Well, as some you of you get the weekly email updates, you probably know that we held off on giving you four pages of the comic last week because I was waffling. It seems that every time we make a change in the environment, no matter how slight, it raises new questions for me about how to best present the work as well as the methods I and Josh are using. We’re closing in on the end of the Telemachus chapter now, and I’m starting to miss Buck Mulligan already. This next bit is kind of a spotlight on Mercurial Malachi as we handle ‘The Ballad of Joking Jesus’ just in time for the holiday. Last week I decided to hold the pages we had so we might deliver an eight page update this week that pulls off the whole of the joke.

But watercolor, as some of you know, is a less than predictable medium. Pages will be in mid-week instead of Monday because, frankly, they look too great to rush through.

It’s a funny thing about this project. Try as I may to think of it as a comicbook, to think about the idea of a more rapid reading experience and how that might make Joyce’s work a bit clearer, there are certain times, certain scenes in my head, that I just want to take the time to paint rather than cartoon.

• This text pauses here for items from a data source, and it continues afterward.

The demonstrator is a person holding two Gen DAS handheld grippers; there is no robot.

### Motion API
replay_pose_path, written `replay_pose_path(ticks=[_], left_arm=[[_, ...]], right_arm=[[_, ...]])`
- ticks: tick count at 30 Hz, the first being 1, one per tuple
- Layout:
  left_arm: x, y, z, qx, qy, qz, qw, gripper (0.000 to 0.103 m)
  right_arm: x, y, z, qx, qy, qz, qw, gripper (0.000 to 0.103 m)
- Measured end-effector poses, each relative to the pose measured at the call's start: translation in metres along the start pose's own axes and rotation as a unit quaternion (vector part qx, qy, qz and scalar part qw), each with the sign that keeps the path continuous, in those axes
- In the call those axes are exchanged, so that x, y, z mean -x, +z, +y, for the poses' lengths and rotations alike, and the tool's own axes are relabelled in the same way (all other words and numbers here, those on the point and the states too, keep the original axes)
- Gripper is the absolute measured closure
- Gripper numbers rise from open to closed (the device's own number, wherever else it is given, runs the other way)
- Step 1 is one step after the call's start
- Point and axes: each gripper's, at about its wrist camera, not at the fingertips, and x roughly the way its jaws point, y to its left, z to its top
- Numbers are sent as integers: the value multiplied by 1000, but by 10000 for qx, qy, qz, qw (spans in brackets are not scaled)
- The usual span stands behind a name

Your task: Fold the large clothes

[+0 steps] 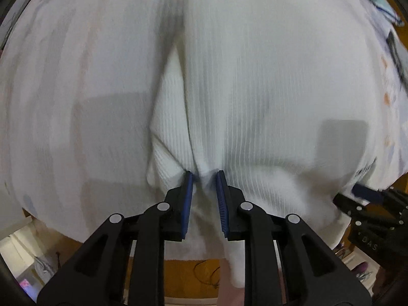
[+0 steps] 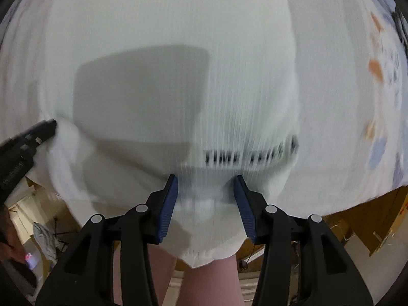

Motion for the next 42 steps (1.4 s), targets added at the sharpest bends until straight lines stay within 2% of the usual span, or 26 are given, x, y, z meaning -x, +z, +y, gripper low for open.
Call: replay_pose_path(ticks=[2,3,4,6,7,8,9,11,13,14,15,16,17,19,22,24,26,28,29,30,33,35,37,38,40,42], left_arm=[[4,-5,-5,9,150,-7,9999,84],[8,-9,-6,107,108,62,9999,84],[14,-16,-3,367,-99,134,9992,76],[15,-32,-1,812,-463,271,9953,42],[13,-37,2,965,-633,321,9928,36],[7,-47,7,1277,-1008,419,9858,26],[3,-51,11,1449,-1190,482,9811,25],[-9,-60,19,1912,-1799,666,9626,25],[-15,-67,22,2231,-2431,676,9416,48],[-15,-68,20,2245,-2527,651,9389,75],[-14,-68,17,2221,-2335,659,9444,84],[-12,-69,16,2198,-2289,631,9462,96],[-8,-70,15,2211,-2324,548,9456,98],[9,-72,18,2200,-2200,222,9501,98],[49,-71,17,1889,-1751,-285,9658,98],[67,-79,24,1845,-1742,-452,9662,98],[76,-84,29,1777,-1642,-524,9689,98],[84,-93,34,1751,-1576,-613,9699,98],[86,-95,34,1745,-1587,-645,9697,98],[86,-89,29,1730,-1566,-660,9702,98],[90,-90,30,1727,-1660,-690,9684,98],[90,-94,35,1779,-1861,-793,9630,98],[88,-96,43,1855,-2205,-853,9538,97],[86,-98,49,1892,-2280,-792,9518,97],[81,-101,63,2005,-2501,-711,9446,98],[75,-99,72,2021,-2703,-575,9396,98]], right_arm=[[8,-4,4,27,-29,21,10000,58],[12,-7,4,-4,30,38,10000,58],[17,-9,3,-81,113,9,9999,58],[23,-21,-9,-478,464,69,9978,59],[24,-25,-17,-693,706,186,9949,59],[24,-29,-25,-866,846,253,9923,59],[25,-34,-35,-1046,950,316,9895,59],[26,-41,-50,-1194,1036,382,9867,59],[30,-44,-63,-1249,915,324,9874,59],[32,-46,-70,-1293,891,298,9871,59],[32,-48,-76,-1342,902,295,9864,59],[34,-49,-83,-1442,931,298,9847,59],[34,-52,-89,-1498,953,291,9837,59],[41,-51,-92,-1499,977,227,9836,59],[57,-44,-87,-1284,1079,23,9858,59],[66,-50,-88,-1121,1492,-24,9824,59],[81,-34,-69,-873,2087,-16,9741,59],[94,-16,-48,-707,2571,69,9638,43],[105,-2,-32,-632,2813,-58,9575,35],[113,9,-20,-508,2848,-158,9571,31],[118,41,43,67,2187,118,9757,28],[115,54,82,174,2018,379,9785,28],[118,70,113,283,2016,408,9782,26],[112,74,131,333,1691,345,9844,16],[79,73,146,459,680,372,9959,15],[44,78,159,465,179,809,9955,19]])
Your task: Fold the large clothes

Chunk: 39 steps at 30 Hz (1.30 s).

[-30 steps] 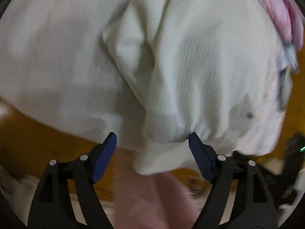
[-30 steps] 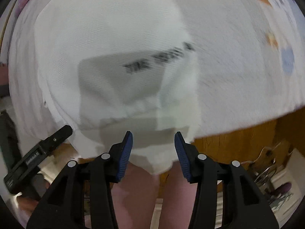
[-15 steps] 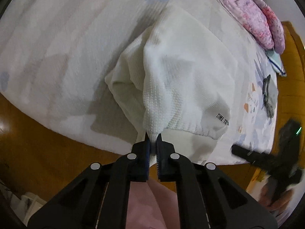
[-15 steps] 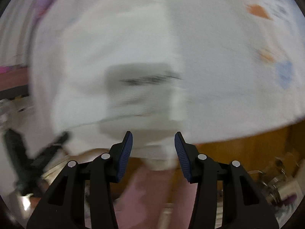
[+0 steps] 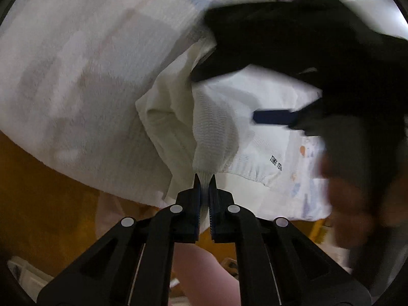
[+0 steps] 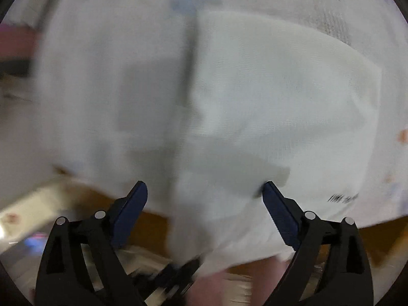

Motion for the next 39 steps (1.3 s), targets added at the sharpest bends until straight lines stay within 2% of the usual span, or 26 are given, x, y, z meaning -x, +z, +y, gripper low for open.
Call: replay_pose_path(ticks=[1,2,3,4,5,6,9,10,11,12,14,15,17,20,21,22,24,28,31,32,33,35,36,37,38,39], left_arm=[[0,4,3,-71,-24,62,10000,98],[1,7,5,-137,-16,85,9999,98],[1,13,10,-160,-22,128,9998,98],[1,17,13,-114,-62,180,9998,98],[2,23,20,-22,-143,263,9995,98],[3,28,24,0,-187,319,9993,98],[9,41,37,-42,-219,398,9990,98],[10,45,38,-49,-141,407,9991,103],[16,53,44,-116,417,300,9986,103],[20,60,54,-105,544,283,9981,103],[30,73,78,242,266,294,9989,103],[37,80,88,321,298,253,9987,103],[46,92,100,84,643,227,9976,103],[44,100,109,85,710,383,9967,103],[41,100,113,83,774,441,9960,103],[39,99,116,88,820,482,9954,103],[35,96,125,192,808,608,9947,103],[27,85,135,361,610,828,9940,103],[9,86,124,218,530,1026,9931,103],[2,87,117,165,339,1117,9930,98],[-4,88,110,137,170,1173,9929,82],[-12,86,96,63,-94,1159,9932,67],[-16,85,89,-12,-73,1203,9927,67],[-20,83,83,-82,-17,1271,9919,66],[-24,81,77,-154,85,1325,9910,65],[-24,80,73,-197,135,1338,9907,65]], right_arm=[[-6,3,-1,-68,-98,42,9999,26],[-17,5,-2,-189,-404,30,9990,48],[-23,6,-7,-376,-418,0,9984,64],[-23,5,-16,-649,-119,-75,9978,71],[-20,3,-23,-808,115,-166,9965,82],[-12,0,-31,-959,385,-294,9942,87],[16,-11,-45,-1229,996,-609,9855,89],[27,-13,-48,-1232,1019,-742,9843,90],[34,-20,-54,-1211,936,-840,9846,90],[39,-22,-54,-1234,925,-906,9839,90],[41,-38,-55,-1341,1095,-926,9805,90],[39,-37,-53,-1324,1079,-927,9809,90],[34,-50,-57,-1290,1132,-854,9815,90],[47,-36,-49,-1170,1312,-756,9815,90],[48,-35,-46,-1047,1554,-756,9794,101],[47,-27,-34,-990,1833,-682,9757,100],[34,-17,-16,-814,935,-517,9909,101],[9,-11,-23,-831,1000,-245,9912,101],[12,-15,-36,-870,1408,-265,9859,101],[11,-12,-35,-881,1453,-279,9851,101],[6,-9,-36,-951,1525,-233,9834,101],[-1,-5,-36,-1053,1689,-79,9800,101],[-1,-3,-34,-952,1684,-33,9811,102],[1,-4,-31,-835,2094,84,9742,102],[4,-2,-20,-760,2168,133,9732,100],[11,-4,-17,-680,2021,72,9770,91]])
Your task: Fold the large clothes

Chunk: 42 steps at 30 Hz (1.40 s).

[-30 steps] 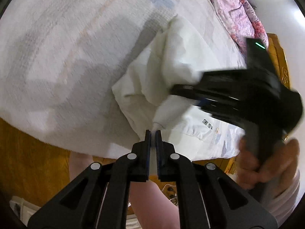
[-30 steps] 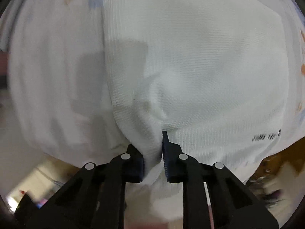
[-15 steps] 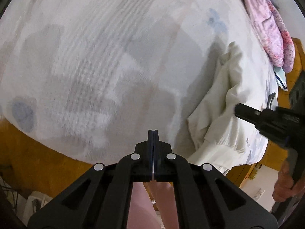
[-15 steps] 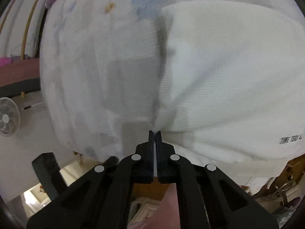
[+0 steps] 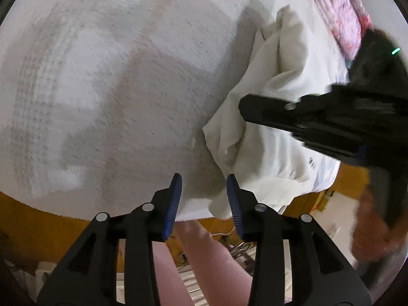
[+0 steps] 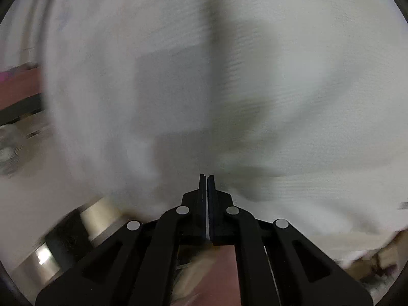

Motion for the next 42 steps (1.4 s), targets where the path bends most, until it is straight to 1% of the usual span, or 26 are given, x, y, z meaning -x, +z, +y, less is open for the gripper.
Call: replay_pose_path(ticks=[1,2,3,5,8,10,11,12,14,15,17,20,22,23,24,25,27,30,32,34,35,36,37,38,40,42], left_arm=[[0,-1,-3,-45,45,9,10000,65],[1,-2,-10,-139,127,3,9998,65],[3,-2,-20,-290,182,-5,9994,65],[8,-5,-43,-726,338,-82,9968,65],[16,-4,-83,-1278,425,-380,9902,65],[16,1,-106,-1485,326,-586,9866,68],[14,5,-115,-1550,268,-656,9854,77],[10,10,-126,-1625,244,-723,9838,81],[-9,25,-147,-1767,490,-857,9793,88],[-24,39,-153,-1738,800,-915,9773,96],[-57,67,-145,-1444,1432,-814,9757,103],[-81,92,-131,-875,1219,-597,9869,101],[-75,83,-140,-1058,1397,-588,9828,101],[-70,70,-144,-1229,1708,-566,9760,101],[-67,55,-145,-1276,1933,-442,9718,101],[-68,38,-141,-1259,1978,-282,9717,101],[-77,13,-132,-1238,2054,-38,9708,101],[-106,-11,-109,-1237,2289,84,9655,101],[-105,-9,-109,-1117,2231,72,9683,101],[-97,-4,-119,-1162,2265,132,9670,100],[-91,-3,-120,-1259,2320,139,9644,93],[-87,-2,-124,-1343,2358,127,9624,84],[-84,-2,-126,-1406,2363,112,9614,59],[-78,-2,-130,-1502,2362,63,9600,44],[-73,-1,-135,-1590,2378,57,9582,43],[-67,5,-133,-1529,2383,109,9590,35]], right_arm=[[13,-6,3,68,-179,-198,9996,83],[23,-11,0,-1,-150,-387,9991,62],[33,-15,-5,-124,-32,-578,9982,48],[58,-27,-24,-359,38,-858,9957,49],[92,-44,-56,-519,-461,-1316,9889,49],[106,-51,-79,-593,-632,-1594,9834,60],[113,-55,-95,-656,-785,-1704,9801,92],[114,-57,-106,-748,-898,-1739,9778,102],[118,-57,-133,-977,-985,-1796,9739,102],[119,-55,-144,-1054,-1046,-1804,9723,102],[106,-43,-164,-1079,-1131,-1607,9746,102],[53,-13,-200,-1220,-1139,-1045,9804,103],[52,-14,-197,-1150,-1123,-983,9821,103],[52,-20,-196,-1192,-876,-866,9852,103],[46,-35,-197,-1367,-361,-571,9883,102],[39,-47,-198,-1476,-142,-400,9881,102],[10,-79,-201,-1367,-481,-272,9891,103],[-8,-97,-216,-1754,-6,-672,9822,103],[-7,-98,-211,-1723,37,-261,9847,103],[5,-105,-207,-1472,-56,-203,9889,96],[11,-109,-202,-1331,-134,-199,9908,88],[15,-113,-201,-1326,-182,-199,9908,64],[20,-116,-203,-1368,-221,-241,9901,50],[30,-120,-204,-1470,-220,-444,9879,36],[41,-124,-207,-1590,-16,-622,9853,31],[46,-138,-226,-1971,280,-688,9776,29]])
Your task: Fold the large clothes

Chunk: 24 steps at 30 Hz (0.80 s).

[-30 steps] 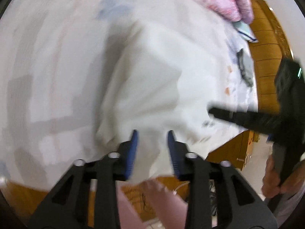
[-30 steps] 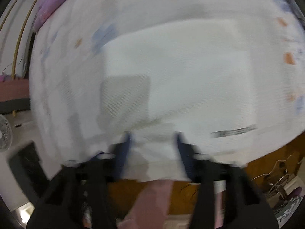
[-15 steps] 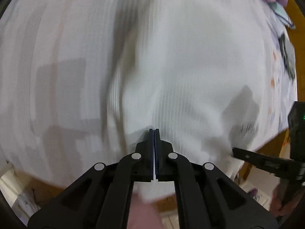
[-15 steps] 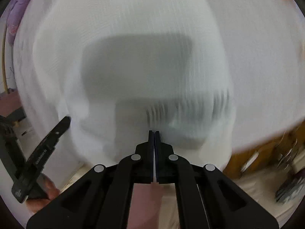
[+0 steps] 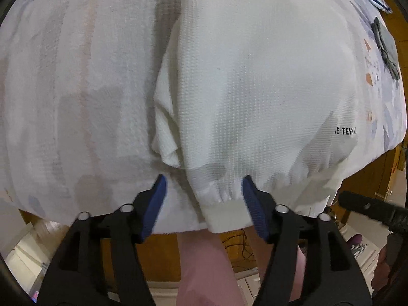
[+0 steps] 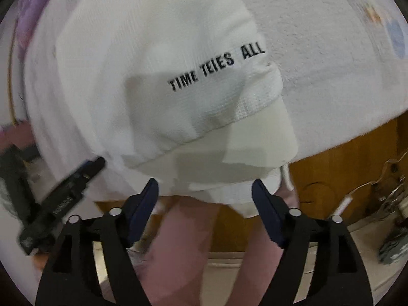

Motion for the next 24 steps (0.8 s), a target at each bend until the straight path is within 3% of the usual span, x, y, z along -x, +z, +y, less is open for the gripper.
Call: replay_pose_path(ticks=[2,6,9,13,15,20,24], left_arm=[[3,5,4,32,-140,-18,9999,35],[17,14,34,-34,-346,-122,9993,20],[24,15,51,21,-606,-222,9979,19],[17,32,62,-86,-536,-328,9980,19],[15,33,64,-33,-642,-405,9971,19],[1,50,67,60,-793,-442,9958,19],[-12,61,75,212,-1424,-462,9885,14]], right_arm=[[3,2,-11,-337,0,-72,9994,29],[22,13,-20,-465,-54,-463,9978,21],[36,25,-18,-296,-45,-741,9968,17],[46,53,-17,-97,-55,-943,9955,17],[43,55,-17,29,-108,-956,9954,16],[28,98,-7,462,-293,-737,9958,16],[11,135,-2,1009,-190,-678,9924,16]])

For all of its Vaudevillian humor, ‘The Joking Jesus’ pages have been one of the best experiences I’ve had yet with striking that balance. They’re quite fun and well worth taking the time to do just right.

But how much time does worry me. Here’s some scary math;

-I spent nearly ten hours today on the water-coloring of one page. Nearly three times more normal time.

-When you include dissecting the novel, storyboarding the action, editing and arranging Josh’s hand-lettering, pencilling, inking, coloring and proofing, I’ve been working an average of ten hours or so per page for these first 55 pages of the adaptation (that’s my estimated time and doesn’t take into account Josh’s or Mike part of the production).

-Though it’s impossible to estimate with any detailed account at this point, this project should end up being over two thousand pages long by the time we finish. Think of it. Giving the dialogue the breathing room it needs to be a comic,two thousand pages is conservative estimate.

-At the current production rate, that’s 20,000 hours of drawing. Assuming I never break stride and do nothing else but 40 hours a week of James Joyce’s ULYSSES, that’ll be ten years of my life.

Sound crazy? Probably. Charles Burns BLACK HOLE took ten years. MAUS  nearly as long. I’m not sure how long Eric Shanhower’s been doing AGE OF BRONZE now, but it’s certainly in the same camp. It’s not really all that unusual for comix to be a long, long labor of love and, of course, one of the great things about being a fan of this medium is being able to watch how these things develop. Watching the choices an artist makes along the way as he’s crafting these long narratives. It’s a much different level of involvement than one gets reading a completed and published novel, seeing a finished film or enjoying a framed painting in a white-walled gallery. Though I hate conception metaphors in art, comic fans are like mid-wives in the whole birthing process somehow as they watch the work grow with each new installment.

As quite a few of you know, one can never tell where following your own insights as an artist is going to lead or exactly how long it might take. But I do promise to do my best to make it worth the wait.